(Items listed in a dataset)
----

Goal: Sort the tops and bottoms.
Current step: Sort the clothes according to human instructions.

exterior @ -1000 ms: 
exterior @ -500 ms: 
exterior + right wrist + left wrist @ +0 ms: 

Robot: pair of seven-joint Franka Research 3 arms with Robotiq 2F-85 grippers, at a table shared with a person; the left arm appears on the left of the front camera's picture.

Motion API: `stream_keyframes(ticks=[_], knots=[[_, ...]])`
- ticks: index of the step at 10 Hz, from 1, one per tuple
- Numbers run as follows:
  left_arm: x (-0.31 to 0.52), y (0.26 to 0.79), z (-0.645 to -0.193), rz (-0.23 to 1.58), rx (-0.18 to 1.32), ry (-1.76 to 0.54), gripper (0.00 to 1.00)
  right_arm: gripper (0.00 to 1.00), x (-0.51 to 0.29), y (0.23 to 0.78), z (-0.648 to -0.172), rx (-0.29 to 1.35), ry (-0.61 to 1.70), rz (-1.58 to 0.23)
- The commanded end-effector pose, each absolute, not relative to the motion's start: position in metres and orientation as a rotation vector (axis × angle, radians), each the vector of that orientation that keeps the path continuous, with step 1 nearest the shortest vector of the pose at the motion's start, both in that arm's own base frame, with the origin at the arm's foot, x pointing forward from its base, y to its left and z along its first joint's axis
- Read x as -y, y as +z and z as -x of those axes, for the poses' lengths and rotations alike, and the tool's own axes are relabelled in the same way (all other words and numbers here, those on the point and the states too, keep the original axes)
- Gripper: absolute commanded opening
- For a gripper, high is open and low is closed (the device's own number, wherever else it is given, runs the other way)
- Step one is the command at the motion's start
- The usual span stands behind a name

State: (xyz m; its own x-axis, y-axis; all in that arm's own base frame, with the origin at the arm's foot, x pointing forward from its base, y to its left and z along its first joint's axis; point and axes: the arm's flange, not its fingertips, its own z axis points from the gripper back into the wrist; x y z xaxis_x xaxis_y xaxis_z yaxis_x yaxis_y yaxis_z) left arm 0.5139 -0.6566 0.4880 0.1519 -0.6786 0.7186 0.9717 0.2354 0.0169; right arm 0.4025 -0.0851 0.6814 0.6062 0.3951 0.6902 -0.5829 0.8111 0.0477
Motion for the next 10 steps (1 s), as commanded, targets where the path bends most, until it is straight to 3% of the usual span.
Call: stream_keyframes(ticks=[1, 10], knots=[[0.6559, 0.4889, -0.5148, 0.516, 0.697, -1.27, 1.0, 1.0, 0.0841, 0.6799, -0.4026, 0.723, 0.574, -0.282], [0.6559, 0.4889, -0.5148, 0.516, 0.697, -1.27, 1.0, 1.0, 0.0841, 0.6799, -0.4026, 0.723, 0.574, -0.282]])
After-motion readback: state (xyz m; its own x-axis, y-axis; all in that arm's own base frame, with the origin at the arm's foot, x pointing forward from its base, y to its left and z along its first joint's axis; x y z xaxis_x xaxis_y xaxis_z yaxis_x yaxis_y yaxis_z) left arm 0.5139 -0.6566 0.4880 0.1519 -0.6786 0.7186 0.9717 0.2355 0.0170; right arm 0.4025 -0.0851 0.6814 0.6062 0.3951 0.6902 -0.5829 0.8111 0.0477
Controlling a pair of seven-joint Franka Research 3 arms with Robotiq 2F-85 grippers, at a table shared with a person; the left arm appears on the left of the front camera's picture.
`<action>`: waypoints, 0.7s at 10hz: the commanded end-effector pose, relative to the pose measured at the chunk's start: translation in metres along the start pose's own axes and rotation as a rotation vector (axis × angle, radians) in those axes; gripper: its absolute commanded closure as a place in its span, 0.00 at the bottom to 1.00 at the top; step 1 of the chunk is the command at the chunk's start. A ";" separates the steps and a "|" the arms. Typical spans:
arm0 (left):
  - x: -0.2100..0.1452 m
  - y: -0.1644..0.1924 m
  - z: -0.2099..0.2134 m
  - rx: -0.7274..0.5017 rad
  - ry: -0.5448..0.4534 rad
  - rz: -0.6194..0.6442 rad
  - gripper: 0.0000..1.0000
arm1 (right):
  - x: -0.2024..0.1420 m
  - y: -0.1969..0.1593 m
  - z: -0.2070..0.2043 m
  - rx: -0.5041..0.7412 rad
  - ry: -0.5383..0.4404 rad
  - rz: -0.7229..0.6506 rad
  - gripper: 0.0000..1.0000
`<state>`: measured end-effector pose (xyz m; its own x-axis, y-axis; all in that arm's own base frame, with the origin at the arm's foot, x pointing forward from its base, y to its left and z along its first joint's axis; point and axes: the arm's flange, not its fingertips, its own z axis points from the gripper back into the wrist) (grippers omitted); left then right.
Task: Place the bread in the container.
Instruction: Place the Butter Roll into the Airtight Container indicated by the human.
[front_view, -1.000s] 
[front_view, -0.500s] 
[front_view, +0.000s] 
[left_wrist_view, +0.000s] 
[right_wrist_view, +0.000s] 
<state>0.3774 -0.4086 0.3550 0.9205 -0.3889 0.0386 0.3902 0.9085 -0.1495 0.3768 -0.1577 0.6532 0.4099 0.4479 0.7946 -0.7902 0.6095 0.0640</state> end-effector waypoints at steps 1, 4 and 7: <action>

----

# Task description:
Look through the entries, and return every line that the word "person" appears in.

# Response to this exercise:
Robot: pair of seven-joint Franka Research 3 arms with Robotiq 2F-85 grippers, at a table shared with a person; the left arm appears on the left of the front camera's picture.
Controlling a pair of seven-joint Franka Research 3 arms with Robotiq 2F-85 grippers, at a table shared with a person; the left arm appears on the left of the front camera's picture.

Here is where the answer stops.